Все «судьи» этого знаменитого «суда чести» впоследствии не раз встречались и доказывали, что они были вынуждены так поступить. Передача же дела в Военную коллегию от них, дескать, не зависела, но они, конечно, сделали все от них зависящее, чтобы угодить начальству. Главный «судья» — маршал Говоров, уже будучи больным, в Барвихе при встрече со мной без всякого повода с моей стороны сказал мне, что он понимал, что дело раздуто искусственно, правда, не сказал кем. Я долго не верил и только теперь, после всех событий последних лет моей службы, допускаю достоверность утверждения, что еще при первом докладе ему этого вопроса он, даже не разобравшись, сказал: «Под суд, под суд…»

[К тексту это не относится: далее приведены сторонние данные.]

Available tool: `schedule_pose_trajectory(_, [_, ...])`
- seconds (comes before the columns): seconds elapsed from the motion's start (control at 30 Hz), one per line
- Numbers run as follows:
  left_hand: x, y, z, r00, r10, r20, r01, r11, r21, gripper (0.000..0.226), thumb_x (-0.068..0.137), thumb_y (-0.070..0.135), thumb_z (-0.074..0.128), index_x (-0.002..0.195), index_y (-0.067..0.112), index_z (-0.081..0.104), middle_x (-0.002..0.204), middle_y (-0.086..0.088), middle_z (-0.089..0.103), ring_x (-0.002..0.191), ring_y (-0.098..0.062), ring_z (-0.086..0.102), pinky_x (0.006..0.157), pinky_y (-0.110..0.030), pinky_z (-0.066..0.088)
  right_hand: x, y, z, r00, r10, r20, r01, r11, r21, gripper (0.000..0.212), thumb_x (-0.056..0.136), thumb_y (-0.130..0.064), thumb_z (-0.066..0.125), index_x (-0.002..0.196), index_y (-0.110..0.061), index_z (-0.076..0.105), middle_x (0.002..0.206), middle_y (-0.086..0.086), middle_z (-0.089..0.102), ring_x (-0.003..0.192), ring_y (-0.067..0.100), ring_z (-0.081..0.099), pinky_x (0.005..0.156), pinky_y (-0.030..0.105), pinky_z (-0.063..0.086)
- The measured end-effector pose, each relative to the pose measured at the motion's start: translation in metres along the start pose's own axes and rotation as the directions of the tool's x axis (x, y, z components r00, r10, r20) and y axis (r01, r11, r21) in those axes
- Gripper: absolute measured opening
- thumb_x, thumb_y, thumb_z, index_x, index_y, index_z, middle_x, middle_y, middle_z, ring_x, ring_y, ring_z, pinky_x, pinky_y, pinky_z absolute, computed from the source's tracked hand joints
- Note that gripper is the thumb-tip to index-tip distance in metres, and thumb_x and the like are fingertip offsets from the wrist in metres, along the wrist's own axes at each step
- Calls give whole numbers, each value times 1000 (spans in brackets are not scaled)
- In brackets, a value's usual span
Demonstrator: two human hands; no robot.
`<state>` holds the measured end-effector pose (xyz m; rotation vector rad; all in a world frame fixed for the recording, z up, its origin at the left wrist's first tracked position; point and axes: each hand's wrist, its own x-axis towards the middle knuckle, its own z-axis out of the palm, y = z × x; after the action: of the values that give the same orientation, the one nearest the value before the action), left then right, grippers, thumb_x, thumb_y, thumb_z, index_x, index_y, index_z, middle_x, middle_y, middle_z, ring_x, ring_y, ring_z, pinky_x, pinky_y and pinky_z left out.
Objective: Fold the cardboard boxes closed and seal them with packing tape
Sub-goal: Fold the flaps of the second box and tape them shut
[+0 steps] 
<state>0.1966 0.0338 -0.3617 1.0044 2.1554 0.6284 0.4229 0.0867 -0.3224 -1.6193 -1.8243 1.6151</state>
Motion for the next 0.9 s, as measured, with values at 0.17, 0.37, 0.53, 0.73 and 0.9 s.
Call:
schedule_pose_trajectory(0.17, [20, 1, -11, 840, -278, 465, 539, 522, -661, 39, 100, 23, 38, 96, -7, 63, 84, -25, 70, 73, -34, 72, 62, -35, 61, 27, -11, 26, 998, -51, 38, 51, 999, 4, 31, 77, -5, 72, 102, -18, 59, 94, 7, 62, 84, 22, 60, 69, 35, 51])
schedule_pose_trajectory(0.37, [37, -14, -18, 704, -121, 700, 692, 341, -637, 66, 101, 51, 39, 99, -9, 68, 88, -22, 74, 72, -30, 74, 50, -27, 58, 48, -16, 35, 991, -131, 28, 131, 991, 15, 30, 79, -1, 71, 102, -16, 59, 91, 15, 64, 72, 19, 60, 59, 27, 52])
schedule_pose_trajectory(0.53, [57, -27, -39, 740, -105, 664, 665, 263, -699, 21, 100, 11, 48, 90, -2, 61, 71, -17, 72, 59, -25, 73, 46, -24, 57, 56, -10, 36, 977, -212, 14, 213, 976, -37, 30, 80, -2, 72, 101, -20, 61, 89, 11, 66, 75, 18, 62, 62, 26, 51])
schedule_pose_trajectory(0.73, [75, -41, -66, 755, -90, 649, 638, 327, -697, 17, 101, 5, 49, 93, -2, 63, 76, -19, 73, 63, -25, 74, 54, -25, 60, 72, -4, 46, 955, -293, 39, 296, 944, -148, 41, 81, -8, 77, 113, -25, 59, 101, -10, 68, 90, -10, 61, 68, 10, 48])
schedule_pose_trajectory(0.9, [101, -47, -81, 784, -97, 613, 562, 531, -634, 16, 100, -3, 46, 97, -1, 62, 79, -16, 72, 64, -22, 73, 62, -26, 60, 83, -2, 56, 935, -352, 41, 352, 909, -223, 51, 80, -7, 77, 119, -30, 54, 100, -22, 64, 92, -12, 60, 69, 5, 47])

Обменявшись мнениями, мы пришли к выводу, что события, как бы они ни развивались, от нас не зависят и нам ничего не остается делать, как ждать их развития, не теряя присутствия духа. Несмотря на решение о предании суду, все еще оставалась искра надежды, что кто-то поймет несуразность всего происходящего и приостановит такой абсурдный ход дела. Прощаясь, мы, однако, со всей серьезностью признали возможность нашего ареста (при выходе ночью) и на всякий случай договорились, если окажемся на свободе, завтра встретиться в здании наркомата, чтобы обсудить, что же нам следует предпринять.
Как оказалось, почти все мы одинаково провели эту бессонную ночь. Утром довольно помятыми, с припухшими глазами мы встретились, с надеждой приостановить события, которые нам не подчинялись. Решили раздельно написать заявления с просьбой отнестись к каждому из нас более милосердно. Но «кухня» все варилась и варилась.
Пошли мучительные дни ожиданий, полные неизвестности. Наконец нас вызвали в военную прокуратуру для снятия официальных показаний. Ввиду того, что мне можно было только предъявлять различные моральные обвинения и формально не находилось ни одной статьи, по которой меня можно было судить, следователь был, видимо, в затруднении. После моих показаний он довольно быстро написал документ, в котором появились положения, противоречащие моим показаниям и фактам. Невозможно забыть и когда-нибудь перестать возмущаться тем, как полковник юридической службы предлагает адмиралу флота не противиться и подписать то, что ему больше нравится, «заверяя», что это наилучшее, что может быть им предложено, и что уж я должен положиться на его опыт в этих делах. Я категорически отказался принять его предложение, указав, что если потребуется обязательно меня наказать, то это сделают и без должностных формальностей.
Вернувшись домой, я сначала пожалел, что грубо обошелся со следователем (ведь это могло мне повредить), но затем пришел к выводу, что, видимо, никакие мои показания или разговор со следователем уже не повлияют на окончательное решение, которое где-то созрело и под которое только подгоняется официальная сторона дела.
Через несколько дней снова вызов в прокуратуру, снова неприятный разговор с полковником, который исправил свою ошибку, но разговаривал со мной еще более резко. При второй беседе мне уделил внимание и А. Чепцов [31], который, видимо, хотел держать в своих руках это сложное дело. Так или иначе, дело закончилось моей подписью согласованного протокола допроса.
Снова несколько томительных дней ожидания и каких-то надежд на благоприятный исход — и снова все напрасно. «Кухня варилась» при активном участии того товарища, который, как он сказал, «хорошо знает, как она варится», и дело неумолимо двигалось к своему роковому концу.
В субботу мы все получили приглашение явиться в понедельник [32]в Наркомат ВМФ без указания цели и причин. В воскресенье обменялись мнениями насчет цели вызова и робко высказали предположение о прекращении дела. Настолько все чувствовали себя невиновными, настолько казалось это несправедливым и просто диким…
Понедельник принес нам мало приятного. К 10 часам мы были отправлены на машине в Военную коллегию Верховного суда в полуарестованном состоянии. Около нас еще не было часовых, но в то же время нам не разрешалось отлучаться из здания, в которое нас привезли и где, как выяснилось, и должен был состояться в тот же день суд над нами.
С понятным нетерпением мы ждали вызова и начала допроса. Расположившись в одной маленькой комнате, пытались уловить атмосферу, царившую вокруг нас. Все еще надеялись, что вызовут, объявят о прекращении дела и мы разъедемся по домам. Но с каждым часом наши надежды таяли. Нам уже не позволяли звонить по телефону или сходить купить папирос. Приставленные к нам люди не были часовыми и по очереди находились в одной с нами комнате. Они вежливо говорили, что того или этого делать не следует, и убеждали, что «все скоро кончится».